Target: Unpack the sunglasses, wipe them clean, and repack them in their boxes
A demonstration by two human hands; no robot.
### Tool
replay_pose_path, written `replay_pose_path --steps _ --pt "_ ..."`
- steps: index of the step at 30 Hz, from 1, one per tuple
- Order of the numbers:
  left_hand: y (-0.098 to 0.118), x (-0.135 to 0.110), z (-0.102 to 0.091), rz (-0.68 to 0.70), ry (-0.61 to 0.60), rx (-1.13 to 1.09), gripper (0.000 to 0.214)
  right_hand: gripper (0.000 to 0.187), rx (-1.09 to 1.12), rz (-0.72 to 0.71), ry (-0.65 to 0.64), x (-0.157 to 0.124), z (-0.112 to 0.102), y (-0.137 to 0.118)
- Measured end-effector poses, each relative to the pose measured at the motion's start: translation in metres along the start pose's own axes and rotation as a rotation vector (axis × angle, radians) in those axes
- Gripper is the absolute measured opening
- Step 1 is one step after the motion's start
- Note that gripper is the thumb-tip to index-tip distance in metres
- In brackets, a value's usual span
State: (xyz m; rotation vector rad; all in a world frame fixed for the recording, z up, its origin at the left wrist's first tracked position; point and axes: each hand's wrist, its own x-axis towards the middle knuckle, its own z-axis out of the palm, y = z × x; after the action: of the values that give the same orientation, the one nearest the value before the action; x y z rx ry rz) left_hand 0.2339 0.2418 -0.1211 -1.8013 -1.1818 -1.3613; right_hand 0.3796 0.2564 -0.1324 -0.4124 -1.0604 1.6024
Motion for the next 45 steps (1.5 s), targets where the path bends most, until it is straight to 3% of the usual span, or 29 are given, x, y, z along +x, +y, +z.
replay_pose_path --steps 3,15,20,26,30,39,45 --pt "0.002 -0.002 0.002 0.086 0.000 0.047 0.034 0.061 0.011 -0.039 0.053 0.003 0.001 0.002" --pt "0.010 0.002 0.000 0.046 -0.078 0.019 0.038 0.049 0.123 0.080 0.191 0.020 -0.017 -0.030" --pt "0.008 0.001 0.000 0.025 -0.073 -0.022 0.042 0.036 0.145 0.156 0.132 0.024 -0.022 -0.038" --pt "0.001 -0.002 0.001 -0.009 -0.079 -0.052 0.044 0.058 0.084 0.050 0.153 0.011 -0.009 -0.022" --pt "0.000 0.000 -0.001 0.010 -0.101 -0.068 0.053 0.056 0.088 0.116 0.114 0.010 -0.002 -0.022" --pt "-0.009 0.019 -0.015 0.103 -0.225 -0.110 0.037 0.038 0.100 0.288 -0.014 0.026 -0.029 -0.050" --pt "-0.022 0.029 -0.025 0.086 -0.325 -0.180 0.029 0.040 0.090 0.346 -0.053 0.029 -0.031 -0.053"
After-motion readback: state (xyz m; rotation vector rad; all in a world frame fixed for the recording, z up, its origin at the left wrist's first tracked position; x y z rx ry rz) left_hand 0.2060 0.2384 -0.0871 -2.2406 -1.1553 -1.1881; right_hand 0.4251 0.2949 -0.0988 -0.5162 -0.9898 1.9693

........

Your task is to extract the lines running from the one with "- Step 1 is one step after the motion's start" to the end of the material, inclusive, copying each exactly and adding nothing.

- Step 1 is one step after the motion's start
- Note that gripper is the thumb-tip to index-tip distance in metres
- In brackets, a value's usual span
State: (xyz m; rotation vector rad; all in a world frame fixed for the recording, z up, its origin at the left wrist's first tracked position; point and axes: each hand's wrist, its own x-axis towards the middle knuckle, its own z-axis out of the palm, y = z × x; after the action: of the values that give the same orientation, the one nearest the value before the action; x y z rx ry rz) left_hand 0.2339 0.2418 -0.1211 -1.8013 -1.1818 -1.3613; right_hand 0.3796 0.2564 -0.1324 -0.4124 -1.0604 1.6024
Motion for the next 45 steps (1.5 s), targets where the path bends most, until it is straight to 3% of the usual span, or 29 are given, x, y, z along +x, +y, +z.
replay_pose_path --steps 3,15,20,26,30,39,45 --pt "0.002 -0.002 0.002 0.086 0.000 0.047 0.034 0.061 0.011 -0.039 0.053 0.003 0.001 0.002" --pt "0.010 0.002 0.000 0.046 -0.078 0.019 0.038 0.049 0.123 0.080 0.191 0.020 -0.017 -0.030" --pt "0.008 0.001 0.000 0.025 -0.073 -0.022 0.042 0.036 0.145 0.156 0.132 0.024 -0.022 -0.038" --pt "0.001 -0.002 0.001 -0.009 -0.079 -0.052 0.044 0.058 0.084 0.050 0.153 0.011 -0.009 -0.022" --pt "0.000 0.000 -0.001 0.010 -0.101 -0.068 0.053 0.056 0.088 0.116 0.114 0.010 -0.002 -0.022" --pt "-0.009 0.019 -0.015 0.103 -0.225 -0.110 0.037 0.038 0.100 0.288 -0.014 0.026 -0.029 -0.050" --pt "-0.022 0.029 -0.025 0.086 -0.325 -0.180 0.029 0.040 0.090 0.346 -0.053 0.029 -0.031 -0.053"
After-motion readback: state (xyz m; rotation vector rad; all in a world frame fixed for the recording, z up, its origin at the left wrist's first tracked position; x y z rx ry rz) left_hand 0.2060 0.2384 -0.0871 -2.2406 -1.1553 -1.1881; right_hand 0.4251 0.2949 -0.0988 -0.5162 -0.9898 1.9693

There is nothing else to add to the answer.